Les personnes qui ont tendance à être organisées, disciplinées et à mener leurs projets à terme ont un caractère consciencieux. Les individus désorganisés et négligents se situent à l’autre bout du continuum. 

L’épigénétique: héritier… sans gêne!

Récemment, une discipline est venue apporter un nouveau chapitre aux recherches sur la génétique. Grâce à l’épigénétique, on a découvert que l’environnement pouvait influencer nos gènes, parfois sur plusieurs générations. Autrement dit, il serait possible d’hériter des caractères acquis de nos parents, et ce, sans que l’ADN soit modifié. «Je dis souvent que l’épigénétique ressemble à des ratures qu’on aurait faites sur des passages du livre qu’est l’ADN, explique Isabelle Ouellet-Morin, chercheuse affiliée à l’Institut universitaire en santé mentale de Montréal et du Groupe de recherche sur l’inadaptation psychosociale chez l’enfant. Il est difficile de discerner certains mots, mais sous les ratures, le message – ici l’ADN – est toujours intact.» 

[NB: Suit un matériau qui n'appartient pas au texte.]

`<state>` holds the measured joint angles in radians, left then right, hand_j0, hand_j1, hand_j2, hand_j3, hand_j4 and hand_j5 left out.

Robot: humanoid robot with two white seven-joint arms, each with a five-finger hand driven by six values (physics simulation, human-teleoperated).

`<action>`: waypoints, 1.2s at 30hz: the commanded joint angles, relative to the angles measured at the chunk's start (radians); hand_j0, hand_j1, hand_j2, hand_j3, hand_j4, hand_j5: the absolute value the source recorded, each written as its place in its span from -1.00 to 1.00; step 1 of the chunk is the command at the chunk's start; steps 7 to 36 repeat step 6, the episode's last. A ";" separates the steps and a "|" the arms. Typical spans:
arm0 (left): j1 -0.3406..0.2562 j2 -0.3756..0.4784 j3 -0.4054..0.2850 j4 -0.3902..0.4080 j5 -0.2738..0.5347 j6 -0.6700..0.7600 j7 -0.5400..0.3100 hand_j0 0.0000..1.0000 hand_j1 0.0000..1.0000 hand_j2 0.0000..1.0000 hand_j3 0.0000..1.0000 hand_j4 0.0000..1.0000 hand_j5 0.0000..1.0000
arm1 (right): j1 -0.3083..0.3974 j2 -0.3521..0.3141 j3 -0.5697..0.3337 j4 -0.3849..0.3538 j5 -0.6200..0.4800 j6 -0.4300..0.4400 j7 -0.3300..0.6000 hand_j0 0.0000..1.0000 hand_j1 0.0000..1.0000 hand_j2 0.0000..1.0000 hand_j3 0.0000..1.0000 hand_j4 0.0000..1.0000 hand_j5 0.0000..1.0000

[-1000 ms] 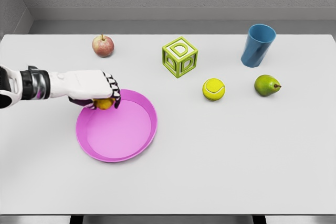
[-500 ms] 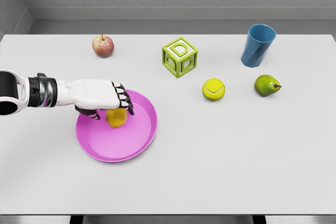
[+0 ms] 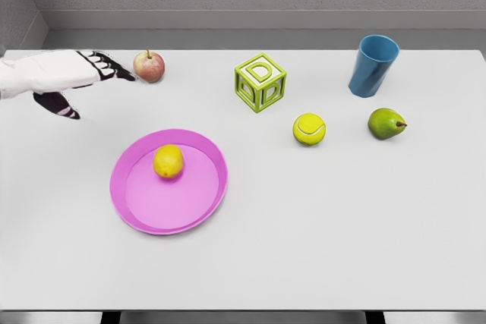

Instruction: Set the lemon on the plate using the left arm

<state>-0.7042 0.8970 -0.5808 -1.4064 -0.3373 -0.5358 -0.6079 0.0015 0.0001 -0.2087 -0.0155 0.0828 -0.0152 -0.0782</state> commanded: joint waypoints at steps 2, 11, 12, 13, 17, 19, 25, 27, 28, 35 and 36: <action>0.020 -0.001 0.033 0.098 0.090 0.003 0.000 1.00 1.00 1.00 1.00 1.00 1.00 | 0.000 0.000 0.000 -0.001 0.000 0.000 0.000 1.00 1.00 1.00 1.00 1.00 1.00; 0.029 -0.007 0.042 0.132 0.095 0.002 0.002 1.00 1.00 1.00 1.00 1.00 1.00 | 0.000 0.000 0.000 0.000 0.000 0.000 0.000 1.00 1.00 1.00 1.00 1.00 1.00; 0.029 -0.007 0.042 0.132 0.095 0.002 0.002 1.00 1.00 1.00 1.00 1.00 1.00 | 0.000 0.000 0.000 0.000 0.000 0.000 0.000 1.00 1.00 1.00 1.00 1.00 1.00; 0.029 -0.007 0.042 0.132 0.095 0.002 0.002 1.00 1.00 1.00 1.00 1.00 1.00 | 0.000 0.000 0.000 0.000 0.000 0.000 0.000 1.00 1.00 1.00 1.00 1.00 1.00; 0.029 -0.007 0.042 0.132 0.095 0.002 0.002 1.00 1.00 1.00 1.00 1.00 1.00 | 0.000 0.000 0.000 0.000 0.000 0.000 0.000 1.00 1.00 1.00 1.00 1.00 1.00; 0.029 -0.007 0.042 0.132 0.095 0.002 0.002 1.00 1.00 1.00 1.00 1.00 1.00 | 0.000 0.000 0.000 0.000 0.000 0.000 0.000 1.00 1.00 1.00 1.00 1.00 1.00; 0.029 -0.007 0.042 0.132 0.095 0.002 0.002 1.00 1.00 1.00 1.00 1.00 1.00 | 0.000 0.000 0.000 0.000 0.000 0.000 0.000 1.00 1.00 1.00 1.00 1.00 1.00; 0.029 -0.007 0.042 0.132 0.095 0.002 0.002 1.00 1.00 1.00 1.00 1.00 1.00 | 0.000 0.000 0.000 0.000 0.000 0.000 0.000 1.00 1.00 1.00 1.00 1.00 1.00; 0.029 -0.007 0.042 0.132 0.095 0.002 0.002 1.00 1.00 1.00 1.00 1.00 1.00 | 0.000 0.000 0.000 0.000 0.000 0.000 0.000 1.00 1.00 1.00 1.00 1.00 1.00; 0.029 -0.007 0.042 0.132 0.095 0.002 0.002 1.00 1.00 1.00 1.00 1.00 1.00 | 0.000 0.000 0.000 0.000 0.000 0.000 0.000 1.00 1.00 1.00 1.00 1.00 1.00; 0.029 -0.007 0.042 0.132 0.095 0.002 0.002 1.00 1.00 1.00 1.00 1.00 1.00 | 0.000 0.000 0.000 0.000 0.000 0.000 0.000 1.00 1.00 1.00 1.00 1.00 1.00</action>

Deux chercheurs de l’Institut Douglas à Montréal sont parmi les premiers à avoir cerné ce genre de ratures sur l’ADN d’humains. En 2009, à partir de cerveaux de suicidés, Michael Meaney et Gustavo Turecki ont montré que les mauvais traitements subis durant l’enfance altéraient des gènes responsables de la réponse au stress. La maltraitance infantile avait donc raturé des passages sur l’ADN de ces individus. Selon Daniel Tessier, vice-président aux plateformes technologiques chez Génome Québec, une portion de l’épigénétique se transmet. «Mais il n’y a rien qu’on puisse trancher au couteau, précise-t-il. Sur le plan de l’épigénétique, il est encore difficile de distinguer ce qui est inné et ce qui est acquis en fonction de l’environnement dans lequel grandira la deuxième génération.» Isabelle Ouellet-Morin croit aussi à la transmissibilité des caractères acquis. «Des recherches montrent que des gens ayant vécu l’Holocauste auraient transmis certaines traces épigénétiques à leurs enfants et celles-ci seraient toujours perceptibles à la deuxième génération», dit-elle. Faudrait-il conclure que plus l’impact de l’environnement est intense, plus l’épigénétique sera affectée? «Ce genre de question demeure en suspens, poursuit la chercheuse. C’est un domaine récent, il reste beaucoup de choses à découvrir.» Néanmoins, l’épigénétique démontre bien qu’environnement et génétique sont en constante interaction. Pour le meilleur et pour le pire, les deux forment un couple dans la détermination de notre personnalité.